Deceleration of liver regeneration by knockdown of hepatic stimulator substance gene expression in mice

¹ Department of basic medicine, Putian University, Putian, Fujian 351100 CN
² Key Laboratory of tumor transformation medicine Fujian Key Laboratory of colleges and universities, Putian University, Putian, Fujian 351100 CN

^* Corresponding author'email: vhanlihong@163.com

Abstract

Hepatic stimulator substance (HSS), an active protein extracted from the liver of a newborn animal or from the residual liver after partial hepatectomy. HSS only stimulated the proliferation of hepatocytes or hepatogenic tumor cells, but had no stimulating effect on other tissue cells or non-hepatogenic tumor cells, indicating that its effect was tissue-specific. In addition, HSS can protect liver cells and reduce the damage of CCl4, galactosamine, thioacetamide and other drugs on liver cells. Although the hepatoprotective function of HSS has been understood to some extent, as a hepatogenic growth factor, the role of HSS in liver regeneration remains unclear and needs further study.

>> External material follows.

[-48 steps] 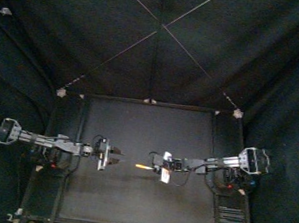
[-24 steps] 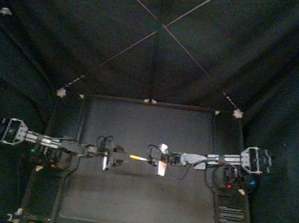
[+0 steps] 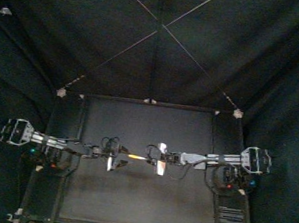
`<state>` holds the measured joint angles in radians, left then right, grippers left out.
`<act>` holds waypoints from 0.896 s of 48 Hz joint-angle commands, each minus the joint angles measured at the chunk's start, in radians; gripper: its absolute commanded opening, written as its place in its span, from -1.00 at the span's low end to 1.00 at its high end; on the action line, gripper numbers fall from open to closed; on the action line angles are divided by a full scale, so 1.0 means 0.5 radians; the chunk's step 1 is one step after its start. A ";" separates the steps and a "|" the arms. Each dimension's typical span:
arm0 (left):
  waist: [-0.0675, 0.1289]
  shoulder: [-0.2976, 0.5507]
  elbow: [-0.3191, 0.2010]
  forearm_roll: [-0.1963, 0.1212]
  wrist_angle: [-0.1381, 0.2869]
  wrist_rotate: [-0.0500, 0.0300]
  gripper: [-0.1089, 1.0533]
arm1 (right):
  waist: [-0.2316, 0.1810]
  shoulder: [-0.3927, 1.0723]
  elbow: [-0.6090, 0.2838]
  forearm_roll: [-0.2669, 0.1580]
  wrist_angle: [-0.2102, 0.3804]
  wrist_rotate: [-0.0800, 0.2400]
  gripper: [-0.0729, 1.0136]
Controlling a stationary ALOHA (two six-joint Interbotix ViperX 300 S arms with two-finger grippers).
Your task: Uncap the pen
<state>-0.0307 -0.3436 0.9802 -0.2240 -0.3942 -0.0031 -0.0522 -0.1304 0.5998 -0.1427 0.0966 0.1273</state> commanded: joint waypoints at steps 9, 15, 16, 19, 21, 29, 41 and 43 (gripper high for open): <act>0.037 -0.006 -0.052 -0.055 -0.071 0.000 0.65 | 0.015 -0.012 -0.089 -0.021 -0.018 -0.003 0.15; 0.049 -0.006 -0.040 -0.055 -0.067 0.003 0.52 | 0.015 -0.012 -0.089 -0.021 -0.018 -0.003 0.15; 0.046 -0.006 -0.040 -0.055 -0.071 0.003 0.48 | 0.015 -0.012 -0.089 -0.021 -0.015 -0.003 0.15; 0.049 -0.006 -0.037 -0.055 -0.071 0.003 0.36 | 0.018 -0.012 -0.092 -0.021 -0.018 -0.003 0.15; 0.046 -0.006 -0.037 -0.055 -0.071 0.003 0.28 | 0.015 -0.015 -0.092 -0.021 -0.018 -0.006 0.15; 0.049 -0.009 -0.034 -0.055 -0.067 0.003 0.01 | 0.015 -0.031 -0.092 -0.025 -0.018 -0.006 0.15; 0.049 -0.077 0.034 -0.055 -0.071 -0.003 -0.01 | -0.003 -0.071 -0.046 -0.025 -0.015 0.003 0.15; 0.049 -0.095 0.055 -0.058 -0.071 -0.003 -0.01 | -0.003 -0.083 -0.040 -0.025 -0.015 0.006 0.15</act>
<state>-0.0077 -0.3666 1.0063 -0.2546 -0.4203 -0.0031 -0.0460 -0.1243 0.5829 -0.1549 0.0920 0.1273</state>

To demonstrate if HSS plays a role in the regulation of liver regeneration and its possible mechanisms, we detect liver regeneration related index changes by knockdown of HSS after partial hepatectomy (PH). Results showed that knockdown of HSS lead to decreased liver regeneration, inhibit hepatocyte proliferation and impair mitochondrial. HSS can promote liver regeneration and protect liver cell function, and its protective mechanism may be related to the stabilization of liver cell membrane. In conclusion inhibition of HSS expression by shRNA during liver regeneration obviously delayed the process.